MATERIAL PROVIDED section start
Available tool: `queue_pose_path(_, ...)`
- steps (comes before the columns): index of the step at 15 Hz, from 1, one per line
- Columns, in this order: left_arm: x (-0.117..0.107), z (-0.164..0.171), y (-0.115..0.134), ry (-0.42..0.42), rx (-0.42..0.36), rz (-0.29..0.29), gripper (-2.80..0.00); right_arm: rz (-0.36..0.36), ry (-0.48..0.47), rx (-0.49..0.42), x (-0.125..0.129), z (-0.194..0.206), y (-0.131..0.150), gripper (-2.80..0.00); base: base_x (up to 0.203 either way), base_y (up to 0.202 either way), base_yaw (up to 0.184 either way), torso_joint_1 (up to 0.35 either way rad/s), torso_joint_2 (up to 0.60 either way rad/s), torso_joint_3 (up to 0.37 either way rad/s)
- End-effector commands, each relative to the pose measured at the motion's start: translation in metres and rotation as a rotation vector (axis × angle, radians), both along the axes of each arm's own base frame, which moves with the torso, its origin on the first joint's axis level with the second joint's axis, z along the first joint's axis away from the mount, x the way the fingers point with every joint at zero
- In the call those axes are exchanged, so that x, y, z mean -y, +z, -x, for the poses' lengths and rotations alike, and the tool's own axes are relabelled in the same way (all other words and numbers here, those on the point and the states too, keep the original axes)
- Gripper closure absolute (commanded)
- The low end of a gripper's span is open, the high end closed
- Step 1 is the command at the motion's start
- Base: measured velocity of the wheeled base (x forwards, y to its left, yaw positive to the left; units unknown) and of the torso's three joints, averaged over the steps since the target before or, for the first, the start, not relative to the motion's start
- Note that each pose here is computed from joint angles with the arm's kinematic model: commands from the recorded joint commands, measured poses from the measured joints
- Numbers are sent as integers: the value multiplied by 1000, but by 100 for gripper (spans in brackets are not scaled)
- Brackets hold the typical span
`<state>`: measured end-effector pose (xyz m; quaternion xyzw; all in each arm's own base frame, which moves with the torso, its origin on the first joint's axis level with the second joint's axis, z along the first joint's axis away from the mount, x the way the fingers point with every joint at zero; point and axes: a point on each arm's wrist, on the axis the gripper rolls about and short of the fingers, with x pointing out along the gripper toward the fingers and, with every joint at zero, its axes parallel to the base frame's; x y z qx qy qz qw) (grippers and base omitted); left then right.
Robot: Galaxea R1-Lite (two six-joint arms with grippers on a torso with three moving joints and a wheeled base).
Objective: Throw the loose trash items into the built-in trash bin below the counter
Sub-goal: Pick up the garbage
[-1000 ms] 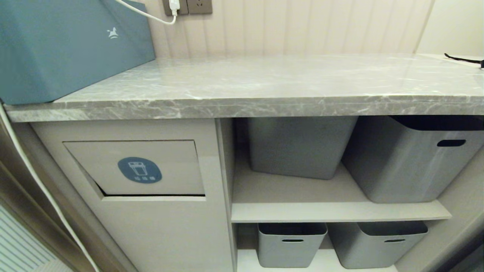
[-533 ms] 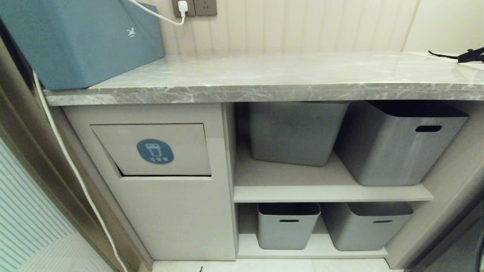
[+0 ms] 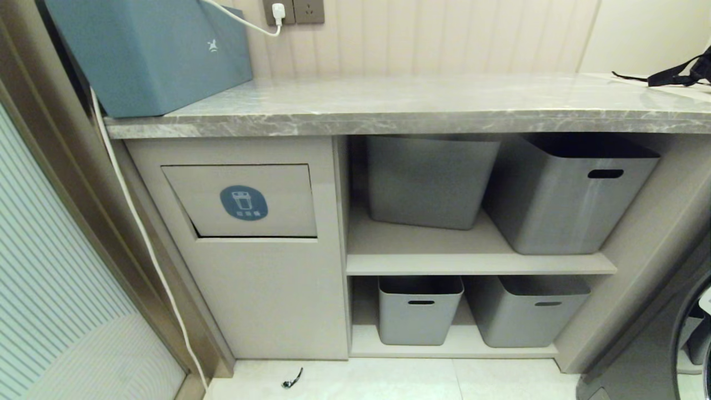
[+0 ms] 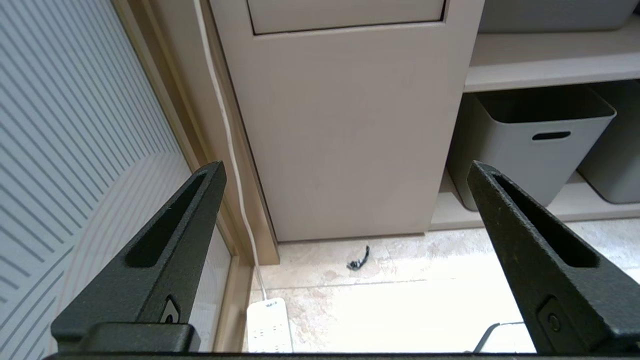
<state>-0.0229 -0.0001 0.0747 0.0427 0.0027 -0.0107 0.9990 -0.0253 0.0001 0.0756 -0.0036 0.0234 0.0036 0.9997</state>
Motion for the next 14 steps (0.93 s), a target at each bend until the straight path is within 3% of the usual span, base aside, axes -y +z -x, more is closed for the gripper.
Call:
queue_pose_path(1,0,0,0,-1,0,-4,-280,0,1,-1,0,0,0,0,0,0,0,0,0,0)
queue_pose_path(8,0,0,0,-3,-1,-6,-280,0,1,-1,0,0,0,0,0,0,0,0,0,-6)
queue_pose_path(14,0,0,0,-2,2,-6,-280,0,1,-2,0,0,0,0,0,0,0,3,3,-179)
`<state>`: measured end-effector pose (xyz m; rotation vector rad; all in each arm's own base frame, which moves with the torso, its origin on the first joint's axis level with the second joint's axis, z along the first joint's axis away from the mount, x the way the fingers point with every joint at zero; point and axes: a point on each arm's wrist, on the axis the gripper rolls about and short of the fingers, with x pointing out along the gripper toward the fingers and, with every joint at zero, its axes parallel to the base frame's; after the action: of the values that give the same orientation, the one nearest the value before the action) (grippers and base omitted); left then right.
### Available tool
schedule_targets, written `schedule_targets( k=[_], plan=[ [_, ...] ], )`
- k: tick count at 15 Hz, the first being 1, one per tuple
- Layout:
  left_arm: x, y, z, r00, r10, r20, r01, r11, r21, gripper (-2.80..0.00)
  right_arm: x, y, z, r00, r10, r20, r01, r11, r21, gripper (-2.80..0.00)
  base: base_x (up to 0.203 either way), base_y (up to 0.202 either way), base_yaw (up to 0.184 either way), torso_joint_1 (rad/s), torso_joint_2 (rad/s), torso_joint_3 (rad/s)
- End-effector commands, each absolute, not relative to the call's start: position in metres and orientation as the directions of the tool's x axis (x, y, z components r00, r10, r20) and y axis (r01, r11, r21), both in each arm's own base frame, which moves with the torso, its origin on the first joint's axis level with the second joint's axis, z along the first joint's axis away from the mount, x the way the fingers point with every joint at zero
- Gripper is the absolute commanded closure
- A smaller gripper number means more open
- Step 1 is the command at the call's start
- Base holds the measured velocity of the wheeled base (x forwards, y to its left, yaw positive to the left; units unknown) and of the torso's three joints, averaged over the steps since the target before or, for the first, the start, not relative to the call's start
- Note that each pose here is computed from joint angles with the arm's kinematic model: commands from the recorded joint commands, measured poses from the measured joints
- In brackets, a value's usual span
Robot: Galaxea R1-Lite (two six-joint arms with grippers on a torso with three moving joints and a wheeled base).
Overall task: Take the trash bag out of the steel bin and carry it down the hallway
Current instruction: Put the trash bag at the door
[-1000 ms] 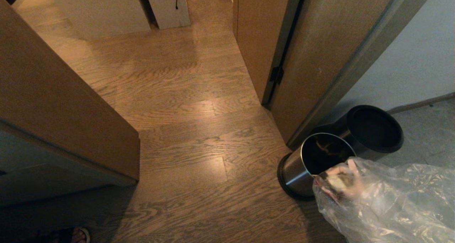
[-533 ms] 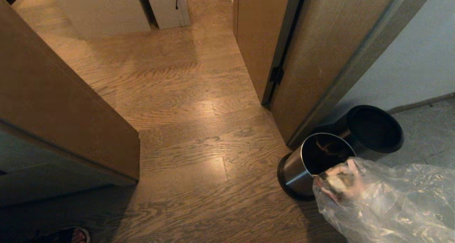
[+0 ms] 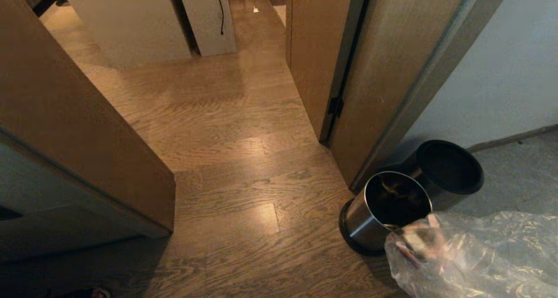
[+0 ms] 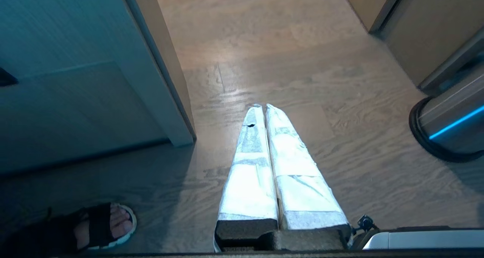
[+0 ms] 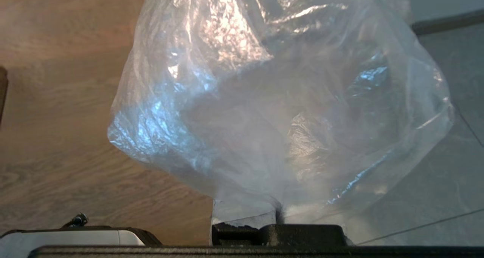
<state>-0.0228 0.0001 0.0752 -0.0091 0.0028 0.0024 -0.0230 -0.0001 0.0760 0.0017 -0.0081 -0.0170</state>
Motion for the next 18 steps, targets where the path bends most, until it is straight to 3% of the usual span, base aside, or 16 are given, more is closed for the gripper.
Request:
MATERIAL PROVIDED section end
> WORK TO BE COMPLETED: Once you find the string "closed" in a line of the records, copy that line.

> THE COMPLETED TASK:
- The low end of a gripper's span is open, the high end closed
Motion for the next 14 steps (0.93 s), a target at each bend until the straight path is within 3% of the usual span, base aside, axes -y +z -x, more is closed for the gripper.
Motion for the next 18 steps, targets where the path bends most, until it is straight to 3% of the usual span, base aside, or 16 are given, more is closed for the gripper.

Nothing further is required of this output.